WORK INSTRUCTION:
The listing should be returned in its entirety, exactly as given.

INFORMATION SHOWN:
= = = =
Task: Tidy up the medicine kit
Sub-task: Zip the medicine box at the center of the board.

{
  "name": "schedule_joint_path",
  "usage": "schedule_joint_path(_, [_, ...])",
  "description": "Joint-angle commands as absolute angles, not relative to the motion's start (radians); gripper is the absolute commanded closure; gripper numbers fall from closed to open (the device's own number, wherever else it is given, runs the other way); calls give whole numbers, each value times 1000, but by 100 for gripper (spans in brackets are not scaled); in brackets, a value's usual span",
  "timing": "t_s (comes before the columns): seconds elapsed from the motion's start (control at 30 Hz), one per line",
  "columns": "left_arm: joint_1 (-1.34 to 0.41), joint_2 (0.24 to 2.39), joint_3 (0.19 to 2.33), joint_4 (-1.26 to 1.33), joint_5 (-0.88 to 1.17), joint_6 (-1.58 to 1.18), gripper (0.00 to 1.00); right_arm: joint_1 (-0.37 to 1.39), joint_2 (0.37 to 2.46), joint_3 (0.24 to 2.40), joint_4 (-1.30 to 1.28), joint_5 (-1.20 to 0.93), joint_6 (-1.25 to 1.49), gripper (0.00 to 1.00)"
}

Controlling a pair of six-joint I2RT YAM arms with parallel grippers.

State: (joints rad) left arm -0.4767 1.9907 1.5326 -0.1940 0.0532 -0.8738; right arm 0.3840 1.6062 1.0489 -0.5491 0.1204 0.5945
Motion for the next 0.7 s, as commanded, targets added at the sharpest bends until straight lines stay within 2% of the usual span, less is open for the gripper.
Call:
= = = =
RESPONSE TO THIS EXERCISE:
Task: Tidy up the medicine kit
Sub-task: Zip the medicine box at the center of the board.

{
  "name": "schedule_joint_path",
  "usage": "schedule_joint_path(_, [_, ...])",
  "description": "Joint-angle commands as absolute angles, not relative to the motion's start (radians); gripper is the absolute commanded closure; gripper numbers fall from closed to open (the device's own number, wherever else it is given, runs the other way); calls give whole numbers, each value times 1000, but by 100 for gripper (spans in brackets are not scaled); in brackets, a value's usual span",
  "timing": "t_s (comes before the columns): seconds elapsed from the motion's start (control at 30 Hz), one per line",
  "columns": "left_arm: joint_1 (-1.34 to 0.41), joint_2 (0.24 to 2.39), joint_3 (0.19 to 2.33), joint_4 (-1.26 to 1.33), joint_5 (-0.88 to 1.17), joint_6 (-1.58 to 1.18), gripper (0.00 to 1.00); right_arm: joint_1 (-0.37 to 1.39), joint_2 (0.37 to 2.46), joint_3 (0.24 to 2.40), joint_4 (-1.30 to 1.28), joint_5 (-1.20 to 0.93), joint_6 (-1.25 to 1.49), gripper (0.00 to 1.00)"
}

Controlling a pair of six-joint I2RT YAM arms with parallel grippers.

State: (joints rad) left arm -0.4767 1.9907 1.5326 -0.1940 0.0532 -0.8738; right arm 0.3840 1.6062 1.0489 -0.5491 0.1204 0.5945
Motion for the next 0.7 s, as commanded, targets added at the sharpest bends until straight lines stay within 2% of the usual span, less is open for the gripper.
Call:

Nothing further is needed to complete the exercise.